▸ **Exercise requirements**: Could you copy out all of the records below exactly, leaving out every picture?

◇ ◇ ◇ ◇

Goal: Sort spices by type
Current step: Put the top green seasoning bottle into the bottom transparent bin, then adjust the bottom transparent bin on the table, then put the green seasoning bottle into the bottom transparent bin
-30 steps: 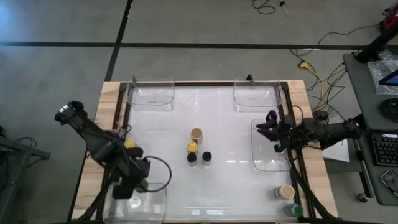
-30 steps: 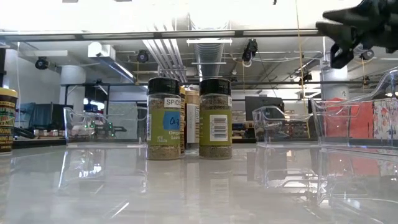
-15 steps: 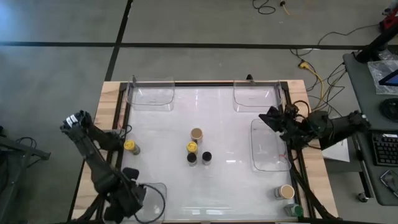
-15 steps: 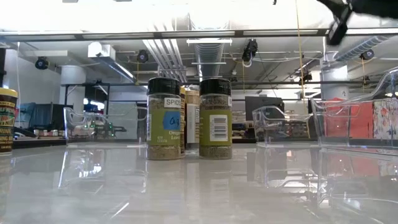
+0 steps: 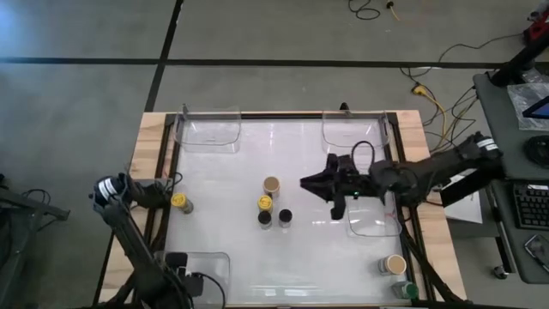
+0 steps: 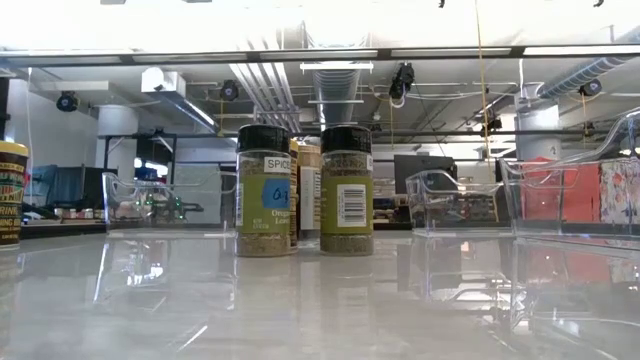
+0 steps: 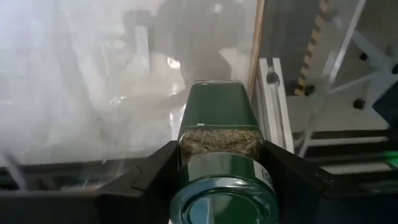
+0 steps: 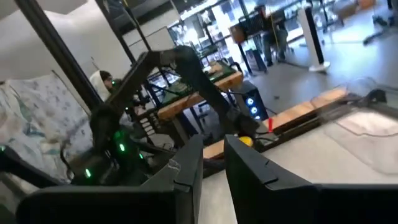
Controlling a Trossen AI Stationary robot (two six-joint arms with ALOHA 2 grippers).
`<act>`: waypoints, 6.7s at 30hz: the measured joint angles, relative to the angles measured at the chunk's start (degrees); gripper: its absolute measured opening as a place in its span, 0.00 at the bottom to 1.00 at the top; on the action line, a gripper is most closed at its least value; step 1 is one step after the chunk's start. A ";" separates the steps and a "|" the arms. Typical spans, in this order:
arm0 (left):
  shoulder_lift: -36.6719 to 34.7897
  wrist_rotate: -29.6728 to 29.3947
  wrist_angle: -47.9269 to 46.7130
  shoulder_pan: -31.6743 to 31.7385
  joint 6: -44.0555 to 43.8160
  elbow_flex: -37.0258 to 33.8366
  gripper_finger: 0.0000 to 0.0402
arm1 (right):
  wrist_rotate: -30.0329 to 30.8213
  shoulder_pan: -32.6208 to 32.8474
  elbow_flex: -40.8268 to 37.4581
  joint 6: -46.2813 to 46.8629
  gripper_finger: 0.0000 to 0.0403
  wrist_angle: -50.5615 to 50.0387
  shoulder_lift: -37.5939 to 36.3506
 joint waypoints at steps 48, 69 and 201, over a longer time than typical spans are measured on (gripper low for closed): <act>4.63 -10.36 2.39 -4.16 -4.44 4.16 0.49 | 9.58 14.30 26.94 2.63 0.14 -10.06 24.38; 4.60 -11.37 0.62 -4.16 -3.99 7.37 0.72 | 10.64 16.15 27.31 2.18 0.30 -10.08 24.44; -9.63 -60.20 15.05 7.47 10.05 8.93 0.72 | -48.72 43.36 22.90 78.68 0.83 -85.06 27.03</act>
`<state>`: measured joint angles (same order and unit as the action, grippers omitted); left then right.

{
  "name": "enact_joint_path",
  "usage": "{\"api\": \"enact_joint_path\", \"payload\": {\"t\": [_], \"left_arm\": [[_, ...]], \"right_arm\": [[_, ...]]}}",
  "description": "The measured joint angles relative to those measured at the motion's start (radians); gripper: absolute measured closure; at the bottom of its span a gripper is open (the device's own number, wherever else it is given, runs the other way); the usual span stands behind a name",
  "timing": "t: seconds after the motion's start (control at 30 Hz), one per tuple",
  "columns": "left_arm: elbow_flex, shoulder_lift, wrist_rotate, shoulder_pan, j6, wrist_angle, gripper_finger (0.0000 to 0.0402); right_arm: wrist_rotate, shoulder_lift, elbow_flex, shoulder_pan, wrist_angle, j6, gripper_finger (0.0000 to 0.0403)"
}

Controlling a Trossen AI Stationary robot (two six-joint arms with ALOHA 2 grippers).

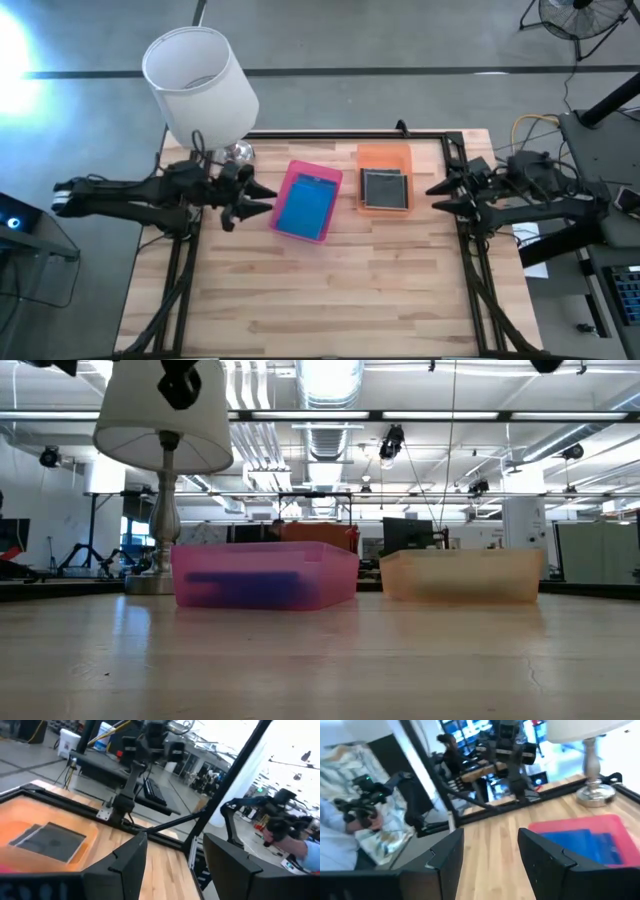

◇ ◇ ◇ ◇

▸ **Solution for this task**:
Goal: Sort spices by type
Current step: Put the top green seasoning bottle into the bottom transparent bin, then adjust the bottom transparent bin on the table, then put the green seasoning bottle into the bottom transparent bin
-30 steps: 
-30 steps: 
-15 steps: 
-15 steps: 
+0 steps: 
+0 steps: 
+0 steps: 
+0 steps: 
Controlling a Trossen AI Stationary robot (two six-joint arms with ALOHA 2 grippers).
`<act>`: waypoints, 6.7s at 30hz: the measured joint angles, relative to the angles measured at the chunk's start (degrees); gripper: its absolute measured opening as a place in its span, 0.00 at the bottom to 1.00 at the top; on the action line, a gripper is most closed at its least value; step 1 is one step after the chunk's start. A ";" separates the steps and a "|" the arms. Typical spans, in this order:
arm0 (left):
  shoulder_lift: -36.6719 to 34.7897
  wrist_rotate: -29.6728 to 29.3947
  wrist_angle: -47.9269 to 46.7130
  shoulder_pan: -31.6743 to 31.7385
  joint 6: -44.0555 to 43.8160
  elbow_flex: -37.0258 to 33.8366
  gripper_finger: 0.0000 to 0.0402
arm1 (right):
  wrist_rotate: -30.0329 to 30.8213
  shoulder_pan: -32.6208 to 32.8474
  elbow_flex: -40.8268 to 37.4581
  joint 6: -46.2813 to 46.8629
  gripper_finger: 0.0000 to 0.0403
  wrist_angle: -50.5615 to 50.0387
  shoulder_lift: -37.5939 to 36.3506
 joint waypoints at steps 48, 69 and 201, over a longer time than typical spans are measured on (gripper low for closed): <act>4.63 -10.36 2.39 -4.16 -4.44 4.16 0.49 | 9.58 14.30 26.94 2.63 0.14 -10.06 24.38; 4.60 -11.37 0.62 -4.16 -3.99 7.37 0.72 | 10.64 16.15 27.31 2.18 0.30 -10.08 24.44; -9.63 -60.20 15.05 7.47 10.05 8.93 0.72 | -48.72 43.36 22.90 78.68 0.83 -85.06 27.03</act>
`<state>`: measured joint angles (same order and unit as the action, grippers omitted); left then right.

{
  "name": "enact_joint_path",
  "usage": "{\"api\": \"enact_joint_path\", \"payload\": {\"t\": [_], \"left_arm\": [[_, ...]], \"right_arm\": [[_, ...]]}}",
  "description": "The measured joint angles relative to those measured at the motion's start (radians); gripper: absolute measured closure; at the bottom of its span a gripper is open (the device's own number, wherever else it is given, runs the other way); the usual span stands behind a name",
  "timing": "t: seconds after the motion's start (control at 30 Hz), one per tuple",
  "columns": "left_arm: elbow_flex, shoulder_lift, wrist_rotate, shoulder_pan, j6, wrist_angle, gripper_finger (0.0000 to 0.0402); right_arm: wrist_rotate, shoulder_lift, elbow_flex, shoulder_pan, wrist_angle, j6, gripper_finger (0.0000 to 0.0403)"
}

Controlling a Trossen AI Stationary robot (two six-joint arms with ALOHA 2 grippers).

What the answer needed to say has been said.